| Source data |
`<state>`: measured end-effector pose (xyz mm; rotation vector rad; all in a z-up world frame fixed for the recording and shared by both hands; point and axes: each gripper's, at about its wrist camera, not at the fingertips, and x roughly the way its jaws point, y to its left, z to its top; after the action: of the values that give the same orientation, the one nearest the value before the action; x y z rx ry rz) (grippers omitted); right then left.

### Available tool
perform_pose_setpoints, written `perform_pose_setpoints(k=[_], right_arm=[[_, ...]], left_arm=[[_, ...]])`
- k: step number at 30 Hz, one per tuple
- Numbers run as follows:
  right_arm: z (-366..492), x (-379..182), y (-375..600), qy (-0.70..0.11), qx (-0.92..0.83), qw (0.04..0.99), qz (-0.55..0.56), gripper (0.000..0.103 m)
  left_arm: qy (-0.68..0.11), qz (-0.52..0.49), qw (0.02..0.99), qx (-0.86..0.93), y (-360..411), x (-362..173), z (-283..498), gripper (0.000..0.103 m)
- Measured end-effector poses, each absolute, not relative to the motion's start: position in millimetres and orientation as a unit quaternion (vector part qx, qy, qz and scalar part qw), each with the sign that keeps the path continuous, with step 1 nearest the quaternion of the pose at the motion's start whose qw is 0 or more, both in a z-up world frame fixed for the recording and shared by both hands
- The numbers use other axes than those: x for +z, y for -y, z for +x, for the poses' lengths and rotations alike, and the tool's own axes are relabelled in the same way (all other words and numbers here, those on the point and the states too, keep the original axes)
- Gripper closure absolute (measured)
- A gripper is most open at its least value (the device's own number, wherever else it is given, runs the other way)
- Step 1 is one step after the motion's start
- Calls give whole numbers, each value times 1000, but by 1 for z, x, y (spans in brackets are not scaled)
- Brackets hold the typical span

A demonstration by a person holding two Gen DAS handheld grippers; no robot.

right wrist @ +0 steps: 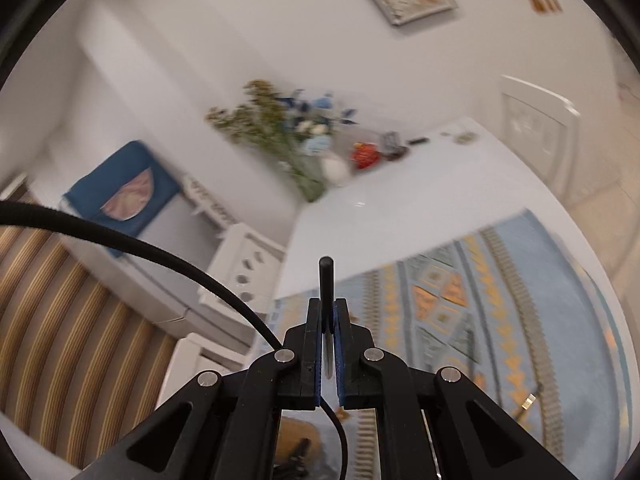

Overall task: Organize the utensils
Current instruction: 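Carry the chopsticks with the right tool into the wooden cup and open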

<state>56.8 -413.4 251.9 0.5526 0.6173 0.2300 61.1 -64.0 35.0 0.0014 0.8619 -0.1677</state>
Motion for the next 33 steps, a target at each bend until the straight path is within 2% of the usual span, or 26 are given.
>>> perform_pose_setpoints(k=[13,20,24,33], right_arm=[[81,246,350,-333,228,869,285,98],[78,240,334,-350,239,865,270,98],[76,235,327,-358,238,866,256,98],[75,228,297,-367,239,873,213,98]], left_arm=[[-370,3,926,-75,68,29,43,7],[-362,2,929,-74,72,25,41,7],[-384,-1,920,-72,68,21,48,6],[-340,27,938,-54,82,29,34,8]])
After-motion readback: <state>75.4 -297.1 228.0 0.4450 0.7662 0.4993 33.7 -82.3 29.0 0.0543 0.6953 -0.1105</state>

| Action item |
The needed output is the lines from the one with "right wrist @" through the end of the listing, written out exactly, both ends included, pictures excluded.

| Problem solution |
right wrist @ +0 steps: 

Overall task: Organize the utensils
Current instruction: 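Carry the chopsticks with the right tool into the wooden cup and open
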
<state>56.8 -413.4 251.9 0.5526 0.6173 0.2300 61.1 -64.0 35.0 0.0014 0.8619 -0.1677</state>
Motion for the next 33 steps, a target at each bend until the straight path is within 2% of the usual span, or 26 are given.
>>> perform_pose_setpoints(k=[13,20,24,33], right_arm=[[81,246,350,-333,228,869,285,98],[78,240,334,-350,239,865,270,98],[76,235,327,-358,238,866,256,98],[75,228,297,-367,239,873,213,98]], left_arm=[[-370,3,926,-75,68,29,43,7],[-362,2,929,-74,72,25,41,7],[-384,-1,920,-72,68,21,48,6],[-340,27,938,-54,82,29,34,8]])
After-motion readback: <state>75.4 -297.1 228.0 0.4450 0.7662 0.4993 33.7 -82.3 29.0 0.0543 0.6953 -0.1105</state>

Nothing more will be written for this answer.